The data:
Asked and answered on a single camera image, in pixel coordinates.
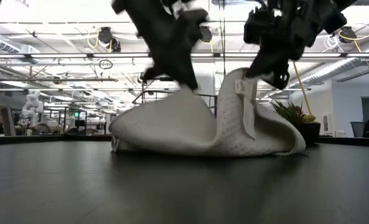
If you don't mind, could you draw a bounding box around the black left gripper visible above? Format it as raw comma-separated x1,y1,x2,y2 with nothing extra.
111,0,201,91

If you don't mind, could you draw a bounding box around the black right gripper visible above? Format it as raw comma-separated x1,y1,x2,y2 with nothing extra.
245,0,334,91

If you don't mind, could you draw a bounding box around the grey microfiber towel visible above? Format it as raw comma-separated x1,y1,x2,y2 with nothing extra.
108,67,306,157

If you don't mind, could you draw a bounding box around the white pillar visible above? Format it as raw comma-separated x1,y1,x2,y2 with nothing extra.
199,70,217,108

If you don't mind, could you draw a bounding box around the potted succulent plant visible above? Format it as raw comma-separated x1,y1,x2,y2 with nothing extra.
271,100,322,146

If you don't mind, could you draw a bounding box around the grey office chair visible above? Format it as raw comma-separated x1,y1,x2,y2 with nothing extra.
0,104,17,137

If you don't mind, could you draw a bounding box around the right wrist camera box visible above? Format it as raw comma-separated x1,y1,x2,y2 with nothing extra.
243,7,268,45

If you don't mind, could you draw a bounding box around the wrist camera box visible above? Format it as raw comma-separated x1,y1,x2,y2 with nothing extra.
243,7,268,45
177,8,209,43

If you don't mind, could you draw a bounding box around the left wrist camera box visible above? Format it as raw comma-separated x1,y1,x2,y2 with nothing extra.
177,8,209,43

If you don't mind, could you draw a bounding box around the hanging black ring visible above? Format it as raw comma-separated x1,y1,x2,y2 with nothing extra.
98,58,114,70

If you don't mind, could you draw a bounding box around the silver air duct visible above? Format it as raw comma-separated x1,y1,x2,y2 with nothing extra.
288,37,369,90
0,30,40,56

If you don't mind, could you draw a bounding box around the ceiling cable reel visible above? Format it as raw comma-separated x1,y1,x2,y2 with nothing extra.
339,26,357,44
96,26,122,53

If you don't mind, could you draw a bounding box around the white wall dispenser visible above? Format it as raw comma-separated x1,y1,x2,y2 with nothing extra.
322,113,333,134

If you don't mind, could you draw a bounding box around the black background shelf frame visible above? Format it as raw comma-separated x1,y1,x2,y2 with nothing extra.
43,106,88,135

Task details: Give the listing again in full, exactly as it is, but without its images.

Expected output:
Asked and answered on a single camera image, in pixel coordinates.
If you don't mind, could you draw a bounding box around the black left gripper visible above? Format it as raw comma-separated x1,y1,x2,y2 with nothing extra.
111,0,201,91

If you don't mind, could you draw a bounding box around the black right gripper visible above? Format it as raw comma-separated x1,y1,x2,y2 with nothing extra.
245,0,334,91

If you don't mind, could you draw a bounding box around the grey microfiber towel visible above? Format it as raw comma-separated x1,y1,x2,y2 with nothing extra.
108,67,306,157

If you don't mind, could you draw a bounding box around the white pillar visible above? Format it as raw comma-separated x1,y1,x2,y2 with nothing extra.
199,70,217,108

If you don't mind, could you draw a bounding box around the potted succulent plant visible above? Format it as raw comma-separated x1,y1,x2,y2 with nothing extra.
271,100,322,146

If you don't mind, could you draw a bounding box around the grey office chair visible above? Format it as raw comma-separated x1,y1,x2,y2 with nothing extra.
0,104,17,137

If you don't mind, could you draw a bounding box around the right wrist camera box visible above? Format it as raw comma-separated x1,y1,x2,y2 with nothing extra.
243,7,268,45

If you don't mind, could you draw a bounding box around the wrist camera box visible above? Format it as raw comma-separated x1,y1,x2,y2 with nothing extra.
243,7,268,45
177,8,209,43

If you don't mind, could you draw a bounding box around the left wrist camera box visible above? Format it as raw comma-separated x1,y1,x2,y2 with nothing extra.
177,8,209,43

If you don't mind, could you draw a bounding box around the hanging black ring visible above? Format it as raw comma-separated x1,y1,x2,y2 with nothing extra.
98,58,114,70

If you don't mind, could you draw a bounding box around the silver air duct visible above? Format it as raw comma-separated x1,y1,x2,y2 with nothing extra.
288,37,369,90
0,30,40,56

If you don't mind, could you draw a bounding box around the ceiling cable reel visible above? Format it as raw comma-separated x1,y1,x2,y2 with nothing extra.
339,26,357,44
96,26,122,53

If you don't mind, could you draw a bounding box around the white wall dispenser visible above? Format it as raw comma-separated x1,y1,x2,y2 with nothing extra.
322,113,333,134

If you don't mind, could you draw a bounding box around the black background shelf frame visible above? Format it as raw comma-separated x1,y1,x2,y2 with nothing extra.
43,106,88,135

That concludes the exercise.